Required action
Without including any images, output the listing below exactly.

Data below
================================

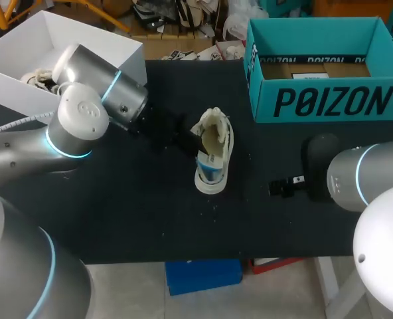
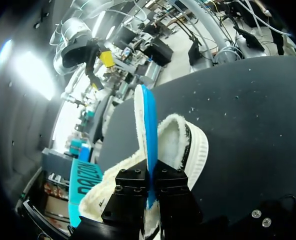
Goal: Take the shoe out of the shoebox, open the shoe tongue, remove and reinsert the insole, then place the shoe into the shoebox
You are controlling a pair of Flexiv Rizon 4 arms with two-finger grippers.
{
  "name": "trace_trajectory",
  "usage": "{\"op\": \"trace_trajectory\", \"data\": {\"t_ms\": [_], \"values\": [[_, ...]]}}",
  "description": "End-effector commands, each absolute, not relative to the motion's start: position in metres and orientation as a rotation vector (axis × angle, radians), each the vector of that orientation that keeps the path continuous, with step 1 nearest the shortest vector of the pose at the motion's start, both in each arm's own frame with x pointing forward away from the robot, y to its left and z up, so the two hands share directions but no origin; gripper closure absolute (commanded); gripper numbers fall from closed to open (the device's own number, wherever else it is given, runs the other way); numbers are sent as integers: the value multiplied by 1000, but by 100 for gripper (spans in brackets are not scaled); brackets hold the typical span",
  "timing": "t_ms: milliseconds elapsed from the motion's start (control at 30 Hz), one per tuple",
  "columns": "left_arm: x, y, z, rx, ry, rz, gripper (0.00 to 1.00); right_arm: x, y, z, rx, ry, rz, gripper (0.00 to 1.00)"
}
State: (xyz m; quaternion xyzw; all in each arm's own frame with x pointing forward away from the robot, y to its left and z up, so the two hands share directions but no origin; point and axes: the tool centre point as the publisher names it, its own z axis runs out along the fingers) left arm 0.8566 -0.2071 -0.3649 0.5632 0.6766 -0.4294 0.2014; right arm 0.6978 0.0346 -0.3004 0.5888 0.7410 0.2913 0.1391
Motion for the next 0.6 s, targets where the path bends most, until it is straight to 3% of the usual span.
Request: {"op": "trace_trajectory", "data": {"t_ms": [33,600], "values": [[858,-210,-363,1565,1905,-1182,100,697,35,-302,1701,2137,845,0],[811,-205,-347,1579,1849,-1276,100,697,35,-302,1701,2137,845,0]]}}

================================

Result of this exercise
Goal: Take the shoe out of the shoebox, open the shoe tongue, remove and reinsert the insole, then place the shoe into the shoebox
You are controlling a pair of Flexiv Rizon 4 arms with two-finger grippers.
{
  "name": "trace_trajectory",
  "usage": "{\"op\": \"trace_trajectory\", \"data\": {\"t_ms\": [_], \"values\": [[_, ...]]}}",
  "description": "End-effector commands, each absolute, not relative to the motion's start: position in metres and orientation as a rotation vector (axis × angle, radians), each the vector of that orientation that keeps the path continuous, with step 1 nearest the shortest vector of the pose at the motion's start, both in each arm's own frame with x pointing forward away from the robot, y to its left and z up, so the two hands share directions but no origin; gripper closure absolute (commanded); gripper numbers fall from closed to open (the device's own number, wherever else it is given, runs the other way); numbers are sent as integers: the value multiplied by 1000, but by 100 for gripper (spans in brackets are not scaled); brackets hold the typical span",
  "timing": "t_ms: milliseconds elapsed from the motion's start (control at 30 Hz), one per tuple",
  "columns": "left_arm: x, y, z, rx, ry, rz, gripper (0.00 to 1.00); right_arm: x, y, z, rx, ry, rz, gripper (0.00 to 1.00)"
}
State: (xyz m; quaternion xyzw; all in each arm's own frame with x pointing forward away from the robot, y to its left and z up, so the two hands share directions but no origin; point and axes: the tool centre point as the publisher names it, its own z axis runs out along the fingers) left arm 0.8566 -0.2071 -0.3649 0.5632 0.6766 -0.4294 0.2014; right arm 0.6978 0.0346 -0.3004 0.5888 0.7410 0.2913 0.1391
Motion for the next 0.6 s, targets where the path bends most, until it is straight to 3% of the usual span.
Request: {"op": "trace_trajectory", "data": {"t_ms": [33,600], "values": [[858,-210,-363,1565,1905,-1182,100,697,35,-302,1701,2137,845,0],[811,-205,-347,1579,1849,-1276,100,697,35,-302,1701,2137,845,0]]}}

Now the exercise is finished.